Le Conseil constitutionnel, dans sa décision du 30 juin 2023, s’est prononcé sur la régularité du financement de la campagne d’une candidate aux élections législatives. Une citoyenne s’est présentée aux scrutins des 12 et 19 juin 2022 afin de briguer un siège de députée à l’Assemblée nationale. La Commission nationale des comptes de campagne et des financements politiques a rejeté son compte de campagne par une décision du 26 janvier 2023. Cette autorité a relevé l’absence de mention d’une prestation de communication de soixante euros financée par le parti ayant investi la candidate intéressée. Saisi le 16 février 2023, le Conseil constitutionnel devait déterminer si cette omission constituait un manquement d’une gravité suffisante pour justifier une inéligibilité. Les juges confirment le rejet du compte mais refusent de prononcer l’inéligibilité de la candidate en raison du faible montant de l’irrégularité constatée. L’analyse de cette décision suppose d’étudier l’affirmation de la rigueur comptable électorale avant d’examiner la tempérance de la sanction prononcée quant à l’inéligibilité.
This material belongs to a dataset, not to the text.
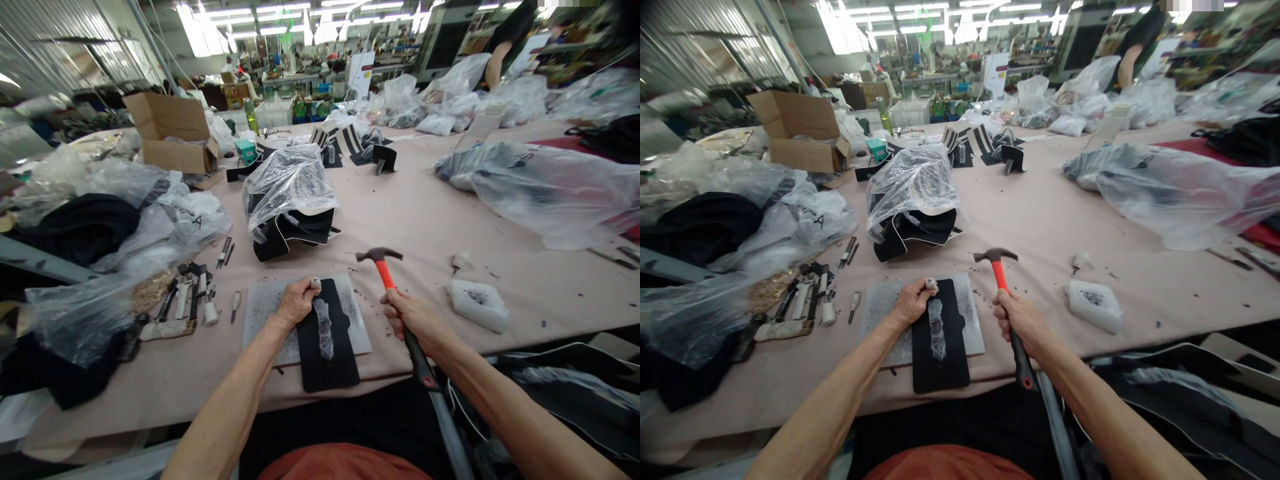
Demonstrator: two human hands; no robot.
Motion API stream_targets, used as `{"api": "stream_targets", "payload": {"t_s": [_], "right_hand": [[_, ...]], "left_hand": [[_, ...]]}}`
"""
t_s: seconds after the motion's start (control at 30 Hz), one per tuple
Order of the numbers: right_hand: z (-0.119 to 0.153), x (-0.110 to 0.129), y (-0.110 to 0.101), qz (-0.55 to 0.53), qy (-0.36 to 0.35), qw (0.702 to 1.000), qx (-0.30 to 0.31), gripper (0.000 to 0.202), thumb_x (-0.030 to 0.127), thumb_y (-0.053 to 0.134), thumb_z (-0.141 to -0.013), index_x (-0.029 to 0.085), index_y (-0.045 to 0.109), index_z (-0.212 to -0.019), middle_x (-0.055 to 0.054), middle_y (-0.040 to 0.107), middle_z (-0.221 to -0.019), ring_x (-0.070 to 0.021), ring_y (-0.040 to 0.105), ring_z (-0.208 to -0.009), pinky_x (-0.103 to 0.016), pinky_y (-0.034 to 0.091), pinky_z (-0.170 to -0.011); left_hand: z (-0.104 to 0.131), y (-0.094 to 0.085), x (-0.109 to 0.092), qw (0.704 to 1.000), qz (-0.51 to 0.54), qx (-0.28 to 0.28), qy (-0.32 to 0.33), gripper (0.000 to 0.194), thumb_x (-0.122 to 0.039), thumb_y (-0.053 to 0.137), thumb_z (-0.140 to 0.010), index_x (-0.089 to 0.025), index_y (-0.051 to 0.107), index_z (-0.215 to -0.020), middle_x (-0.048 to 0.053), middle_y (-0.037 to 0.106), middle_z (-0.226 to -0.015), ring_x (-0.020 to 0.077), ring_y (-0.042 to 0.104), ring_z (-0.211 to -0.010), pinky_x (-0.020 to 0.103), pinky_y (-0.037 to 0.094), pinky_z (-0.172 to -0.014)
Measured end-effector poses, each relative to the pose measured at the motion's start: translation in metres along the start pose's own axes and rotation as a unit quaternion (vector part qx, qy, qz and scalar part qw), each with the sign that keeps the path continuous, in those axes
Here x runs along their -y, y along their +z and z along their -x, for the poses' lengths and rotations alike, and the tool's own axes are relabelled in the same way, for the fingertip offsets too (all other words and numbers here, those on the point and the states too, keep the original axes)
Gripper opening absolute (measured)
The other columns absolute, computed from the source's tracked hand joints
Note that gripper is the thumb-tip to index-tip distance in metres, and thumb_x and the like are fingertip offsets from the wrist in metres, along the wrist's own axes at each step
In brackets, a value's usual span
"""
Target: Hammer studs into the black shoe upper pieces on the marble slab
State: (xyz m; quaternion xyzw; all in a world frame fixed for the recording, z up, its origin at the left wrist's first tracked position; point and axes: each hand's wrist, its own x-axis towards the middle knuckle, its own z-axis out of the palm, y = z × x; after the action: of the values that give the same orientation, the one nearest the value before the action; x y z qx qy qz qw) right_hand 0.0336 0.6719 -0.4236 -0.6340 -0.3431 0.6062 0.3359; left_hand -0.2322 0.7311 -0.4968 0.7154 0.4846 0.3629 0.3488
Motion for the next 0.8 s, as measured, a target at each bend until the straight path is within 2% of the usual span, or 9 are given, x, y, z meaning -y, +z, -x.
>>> {"api": "stream_targets", "payload": {"t_s": [0.07,0.17,0.27,0.33,0.47,0.57,0.67,0.73,0.8], "right_hand": [[0.013,0.012,0.01,0.082,-0.145,0.985,-0.042,0.036,0.055,0.038,-0.096,0.021,0.049,-0.088,0.007,0.04,-0.057,-0.0098,0.035,-0.042,-0.021,0.03,-0.04],[0.024,0.02,0.022,0.305,-0.322,0.891,-0.091,0.042,0.056,0.033,-0.099,0.021,0.049,-0.082,0.002,0.047,-0.057,-0.0127,0.041,-0.047,-0.025,0.029,-0.047],[0.027,0.029,0.028,0.534,-0.317,0.783,-0.043,0.033,0.041,0.034,-0.1,0.019,0.053,-0.084,-0.003,0.054,-0.058,-0.015,0.046,-0.046,-0.029,0.021,-0.048],[0.03,0.041,0.028,0.601,-0.3,0.741,-0.005,0.028,0.036,0.037,-0.1,0.019,0.055,-0.087,-0.004,0.057,-0.06,-0.0156,0.049,-0.047,-0.03,0.02,-0.048],[0.044,0.066,0.029,0.493,-0.398,0.763,-0.127,0.036,0.044,0.03,-0.103,0.022,0.051,-0.086,-0.001,0.055,-0.059,-0.0142,0.046,-0.047,-0.028,0.027,-0.05],[0.043,0.06,0.033,0.403,-0.437,0.779,-0.2,0.04,0.045,0.023,-0.104,0.022,0.05,-0.085,-0.001,0.054,-0.059,-0.0138,0.046,-0.048,-0.026,0.031,-0.051],[0.033,0.036,0.034,0.517,-0.381,0.762,-0.083,0.033,0.036,0.033,-0.101,0.02,0.054,-0.08,-0.003,0.055,-0.056,-0.0131,0.042,-0.043,-0.027,0.026,-0.047],[0.025,0.02,0.031,0.584,-0.338,0.738,-0.003,0.027,0.027,0.04,-0.097,0.019,0.06,-0.082,-0.005,0.061,-0.062,-0.0126,0.045,-0.044,-0.027,0.026,-0.046],[0.012,0.008,0.028,0.603,-0.358,0.712,0.025,0.024,0.022,0.043,-0.095,0.019,0.063,-0.082,-0.005,0.066,-0.069,-0.0132,0.049,-0.046,-0.026,0.03,-0.046]], "left_hand": [[0.002,0.001,0.004,1.0,0.005,-0.003,0.0,0.01,-0.023,0.056,-0.088,-0.019,0.065,-0.085,0.001,0.068,-0.078,0.0172,0.063,-0.073,0.026,0.047,-0.073],[0.003,0.002,0.005,1.0,0.005,-0.009,-0.002,0.011,-0.024,0.055,-0.088,-0.019,0.065,-0.087,0.001,0.068,-0.077,0.0175,0.063,-0.073,0.027,0.047,-0.073],[0.002,0.002,0.003,1.0,0.0,-0.016,0.001,0.011,-0.023,0.055,-0.087,-0.019,0.064,-0.085,0.002,0.069,-0.077,0.0179,0.064,-0.073,0.027,0.048,-0.073],[0.001,0.001,0.001,1.0,-0.007,-0.019,0.001,0.01,-0.023,0.055,-0.086,-0.019,0.064,-0.084,0.002,0.07,-0.078,0.0186,0.065,-0.074,0.028,0.049,-0.074],[0.003,0.002,0.005,1.0,-0.017,-0.017,-0.009,0.011,-0.024,0.056,-0.087,-0.02,0.066,-0.086,0.003,0.071,-0.081,0.0186,0.066,-0.076,0.028,0.05,-0.074],[0.004,0.0,0.007,0.999,-0.031,-0.021,-0.017,0.013,-0.025,0.056,-0.087,-0.019,0.068,-0.088,0.003,0.072,-0.08,0.0185,0.067,-0.075,0.027,0.051,-0.075],[0.001,-0.004,-0.013,0.994,-0.084,-0.02,-0.06,0.013,-0.025,0.058,-0.084,-0.022,0.07,-0.083,0.002,0.072,-0.075,0.02,0.068,-0.073,0.029,0.053,-0.072],[-0.004,-0.005,-0.042,0.984,-0.139,-0.037,-0.107,0.01,-0.029,0.063,-0.081,-0.028,0.072,-0.08,-0.002,0.072,-0.074,0.0207,0.068,-0.073,0.03,0.054,-0.069],[-0.013,-0.003,-0.073,0.986,-0.141,-0.04,-0.081,0.007,-0.033,0.068,-0.08,-0.036,0.073,-0.082,-0.008,0.074,-0.084,0.0214,0.068,-0.076,0.033,0.055,-0.066]]}}
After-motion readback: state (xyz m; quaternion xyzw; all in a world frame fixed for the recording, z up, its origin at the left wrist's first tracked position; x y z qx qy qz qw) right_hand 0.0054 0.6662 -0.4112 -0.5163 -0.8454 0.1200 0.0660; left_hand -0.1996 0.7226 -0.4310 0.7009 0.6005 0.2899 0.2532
I. L’affirmation de la rigueur comptable électorale
A. L’exhaustivité nécessaire des recettes et des dépenses
L’article L. 52-12 du code électoral impose aux candidats de retracer l’intégralité des dépenses engagées pour leur compte lors de la période électorale. Le texte précise que le candidat « estime et inclut, en recettes et en dépenses, les avantages directs ou indirects » dont il a bénéficié. En l’espèce, une dépense de communication payée par un parti politique constituait un concours en nature devant figurer obligatoirement au sein du compte. Cette obligation de transparence garantit l’égalité entre les candidats et permet le contrôle effectif du plafonnement des dépenses engagées pour chaque scrutin.
B. La validation du rejet par le juge constitutionnel
La Commission a valablement écarté le compte car il ne présentait pas une « description exacte de la totalité des dépenses relatives à l’élection ». Le Conseil constitutionnel valide ce raisonnement en considérant que l’omission d’une prestation de services, même modique, entache la régularité formelle du document présenté. Cette sévérité initiale assure la transparence financière du processus électoral en obligeant chaque participant à une vigilance comptable absolue et sans aucune exception. La constatation du manquement aux règles de financement conduit ainsi inévitablement au rejet du compte par les autorités de contrôle compétentes.
II. La tempérance de la sanction quant à l’inéligibilité
A. Le critère de la gravité particulière du manquement
Le code électoral limite le prononcé de l’inéligibilité aux seuls cas de fraude ou de « manquement d’une particulière gravité » aux règles de financement. Le juge constitutionnel exerce ici un contrôle de proportionnalité pour adapter la sanction à la réalité de la faute commise par la candidate. L’irrégularité portant sur une somme de soixante euros ne caractérise manifestement pas une volonté de fraude ou une méconnaissance substantielle des obligations législatives. Le Conseil souligne d’ailleurs que « l’irrégularité commise, pour regrettable qu’elle soit, n’est pas de nature à entraîner le prononcé d’une inéligibilité ».
B. La protection du droit de suffrage par l’indulgence juridictionnelle
Le Conseil conclut que le prononcé d’une inéligibilité serait disproportionné au regard de la modicité du montant omis lors de l’établissement du compte litigieux. Il préserve ainsi le droit de la candidate à se présenter aux futurs scrutins malgré le rejet technique de sa comptabilité de campagne passée. Cette décision illustre l’équilibre recherché entre la nécessaire discipline des financements politiques et le respect fondamental de la liberté de candidature démocratique. Le juge administratif ou constitutionnel refuse de transformer une erreur matérielle insignifiante en un obstacle définitif à l’exercice d’un mandat électif national.